The Cave of Wonders

Waking up yesterday morning was very uneventful for me. On other days I have been enthusiastically jumping out of my bed and into an outfit fitting for the days’ activities.

However yesterday, I only somehow managed to roll out of bed and into a not-so-comfortable outfit to face the first part of my day…. Shopping.

I am not a shopaholic nor do I enjoy pointlessly wandering about department stores filled with name brands and wanna-be name brands. I do not fantasize about designer dresses or the new line that whoever is about to release. Basically, having a morning filled with Harrods filled me with disgust and a slight amount of self-loathing.

(Although the Disney Store did become my safe haven and when I stepped outside the brown sugar sculptors were awesome).

You will be pleased to hear, despite the first encounter, I survived.

The HUGE store with little to no advertisement around the city was filled top to bottom (which includes 7 levels by American terms) with designers, name brands, and sales.

Everything was so expensive, I probably couldn’t even afford a hanger. The place was literally the cave of wonders for shopaholics: you can look, but you can’t touch anything, no matter how tempting it might be.

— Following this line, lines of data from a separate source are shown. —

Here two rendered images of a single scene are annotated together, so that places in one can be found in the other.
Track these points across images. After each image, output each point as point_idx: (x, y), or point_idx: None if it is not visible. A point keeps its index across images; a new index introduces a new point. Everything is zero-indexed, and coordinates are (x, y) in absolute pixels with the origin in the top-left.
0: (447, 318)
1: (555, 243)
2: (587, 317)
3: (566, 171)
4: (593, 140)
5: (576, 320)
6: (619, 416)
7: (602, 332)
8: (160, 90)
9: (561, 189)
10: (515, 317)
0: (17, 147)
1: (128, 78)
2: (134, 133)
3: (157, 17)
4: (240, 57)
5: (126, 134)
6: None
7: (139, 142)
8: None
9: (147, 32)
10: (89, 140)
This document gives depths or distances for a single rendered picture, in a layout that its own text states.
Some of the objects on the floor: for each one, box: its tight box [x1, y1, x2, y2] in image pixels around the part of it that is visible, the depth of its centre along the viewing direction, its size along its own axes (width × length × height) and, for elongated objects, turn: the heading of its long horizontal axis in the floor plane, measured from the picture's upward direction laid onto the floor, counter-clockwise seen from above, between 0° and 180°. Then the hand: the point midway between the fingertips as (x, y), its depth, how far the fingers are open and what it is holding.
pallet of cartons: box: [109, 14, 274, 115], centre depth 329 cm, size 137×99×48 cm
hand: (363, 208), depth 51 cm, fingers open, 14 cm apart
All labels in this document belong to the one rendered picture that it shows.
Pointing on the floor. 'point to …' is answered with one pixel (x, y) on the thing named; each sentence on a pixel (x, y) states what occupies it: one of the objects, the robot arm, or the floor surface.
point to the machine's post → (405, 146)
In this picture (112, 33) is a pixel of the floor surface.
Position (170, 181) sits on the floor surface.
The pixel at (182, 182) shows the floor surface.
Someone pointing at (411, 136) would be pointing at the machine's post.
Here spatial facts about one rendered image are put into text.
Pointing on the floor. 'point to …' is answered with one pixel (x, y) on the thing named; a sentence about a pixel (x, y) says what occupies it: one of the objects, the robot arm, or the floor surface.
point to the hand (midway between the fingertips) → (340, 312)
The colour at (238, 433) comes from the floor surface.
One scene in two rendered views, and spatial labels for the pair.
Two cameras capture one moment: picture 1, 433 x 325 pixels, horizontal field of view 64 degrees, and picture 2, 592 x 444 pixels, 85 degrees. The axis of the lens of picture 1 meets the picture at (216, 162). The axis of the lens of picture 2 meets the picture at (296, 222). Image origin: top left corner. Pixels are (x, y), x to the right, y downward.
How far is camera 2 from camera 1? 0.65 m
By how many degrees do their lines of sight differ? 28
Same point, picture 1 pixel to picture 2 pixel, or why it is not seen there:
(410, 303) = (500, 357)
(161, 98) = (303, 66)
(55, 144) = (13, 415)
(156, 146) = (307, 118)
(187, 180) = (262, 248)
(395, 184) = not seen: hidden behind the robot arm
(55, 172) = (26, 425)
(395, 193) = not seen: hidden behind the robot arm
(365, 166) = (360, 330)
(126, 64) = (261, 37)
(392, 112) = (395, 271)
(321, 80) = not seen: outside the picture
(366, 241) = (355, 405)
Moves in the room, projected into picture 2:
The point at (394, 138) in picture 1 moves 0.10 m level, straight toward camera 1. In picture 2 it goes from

I will admit, that previous statement may have been a little dramatic, there were certain stores that were reasonably priced (I even bought a little travel coffee mug, that I later filled with sweet potato fries… that’s a different story though).

Once I took a step back, and looked past my melodramatic attitude, I realized, Harrods is actually more of a Venus-flytrap for shopaholics. Harrods creates a very loyal relationship with their customers, and the other stores they provide space for. Basically, if a brand was in Harrods, they’ve made it. There were designers that I have never even heard of, but I knew they were big because they were right next to Prada and Micheal Kors. And once that shopaholic steps over the threshold, it’s over. They get lost and end up buying everything.

As for the marketing and advertisements for Harrods itself: I would have never known about this Cave of Wonders had everyone I had come in contact not been talking about it. Harrods is the “it” department store here and even though there is not advertisements all over the city, plastered on billboards and underground stations or marketed across sidewalks and newspapers, the people of London, and any shopper even remotely up to date, markets for Harrods.

Although I had never heard of Harrods before, everyone else seemed to have heard and known of them before, and they were just killing to get through those doors.

Going to Harrods was not a shopping trip for me, however, it was an experience in itself. One that I personally am not going to do again without purpose. I know that if I was a shopaholic, I never would have left the place. I mean, it’s a livable place: restaurants on each floor, furniture galleries with beds big enough to fit my whole class, and I would surely never run out of clothes.

But anyone who knows me knows I would never wish that fate on my worst enemy.

Nice try London, but you didn’t get me this time!